Questions about Iranian Weapons in Iraq
At an unusual press briefing on Monday, U.S. military officials provided the first physical evidence of Iranian arms shipments to Iraqi extremist groups. The display, which the New York Times called “extraordinary,” consisted of explosively formed penetrators, rocket-propelled grenades, mortars, and a shoulder-fired surface-to-air missile reportedly found in Iraq and bearing Iranian markings. Notably, the officials also claimed to have proof that the operation was being directed by “the highest levels of the Iranian government,” a claim that was rigorously denied by Tehran.
The briefing raised more questions than it answered. Topping the list are questions about the extent of the Iranian government’s involvement in the arms shipments. Defense Department officials reportedly provided little proof for their claims of high-level involvement by the Iranian government, and the next day General Peter Pace, chairman of the joint chief of staff, appeared to contradict them.
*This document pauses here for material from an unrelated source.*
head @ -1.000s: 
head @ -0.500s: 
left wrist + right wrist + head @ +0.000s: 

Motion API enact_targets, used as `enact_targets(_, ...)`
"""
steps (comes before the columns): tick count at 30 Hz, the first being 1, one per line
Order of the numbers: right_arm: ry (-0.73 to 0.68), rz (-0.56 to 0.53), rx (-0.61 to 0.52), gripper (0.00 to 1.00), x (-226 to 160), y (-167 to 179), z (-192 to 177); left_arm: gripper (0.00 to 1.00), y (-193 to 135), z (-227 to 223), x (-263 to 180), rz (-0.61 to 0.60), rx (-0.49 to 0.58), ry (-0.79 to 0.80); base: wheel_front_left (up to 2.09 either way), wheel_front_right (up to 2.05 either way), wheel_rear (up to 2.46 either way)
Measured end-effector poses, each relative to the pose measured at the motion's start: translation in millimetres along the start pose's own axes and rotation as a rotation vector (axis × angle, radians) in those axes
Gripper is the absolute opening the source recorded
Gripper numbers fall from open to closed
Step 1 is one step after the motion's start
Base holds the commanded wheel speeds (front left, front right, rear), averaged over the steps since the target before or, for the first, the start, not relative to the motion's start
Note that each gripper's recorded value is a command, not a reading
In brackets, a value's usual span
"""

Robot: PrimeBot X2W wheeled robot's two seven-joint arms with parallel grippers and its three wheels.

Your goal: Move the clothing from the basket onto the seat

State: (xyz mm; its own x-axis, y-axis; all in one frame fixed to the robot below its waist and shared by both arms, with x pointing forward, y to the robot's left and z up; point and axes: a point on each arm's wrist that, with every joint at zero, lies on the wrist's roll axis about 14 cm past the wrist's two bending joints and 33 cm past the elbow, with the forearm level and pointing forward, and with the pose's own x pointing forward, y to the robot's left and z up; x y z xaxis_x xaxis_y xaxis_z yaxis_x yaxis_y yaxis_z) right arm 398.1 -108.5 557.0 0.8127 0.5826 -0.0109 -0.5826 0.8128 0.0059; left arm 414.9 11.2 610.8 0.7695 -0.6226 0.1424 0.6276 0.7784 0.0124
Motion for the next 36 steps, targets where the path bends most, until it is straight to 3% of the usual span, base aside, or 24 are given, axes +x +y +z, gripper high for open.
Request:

Commenting on the captured weaponry, Pace conceded that the weapons “[do] not translate to that the Iranian government per se, for sure, is directly involved in doing this.” Yesterday President Bush sided with General Pace, confirming that “we don’t…know whether the head leaders of Iran ordered the Quds force to do what they did.”
The captured weapons themselves are also puzzling. Not only were they reportedly manufactured in Iran, they are also emblazoned with manufacture dates and lot numbers – hardly indicative of a government that wants to maintain “plausible deniability.” Architects of covert aid programs usually go to great lengths to conceal their government’s involvement by purchasing weapons from foreign suppliers and clandestinely shipping them through third countries. The Iranians apparently did neither. Why?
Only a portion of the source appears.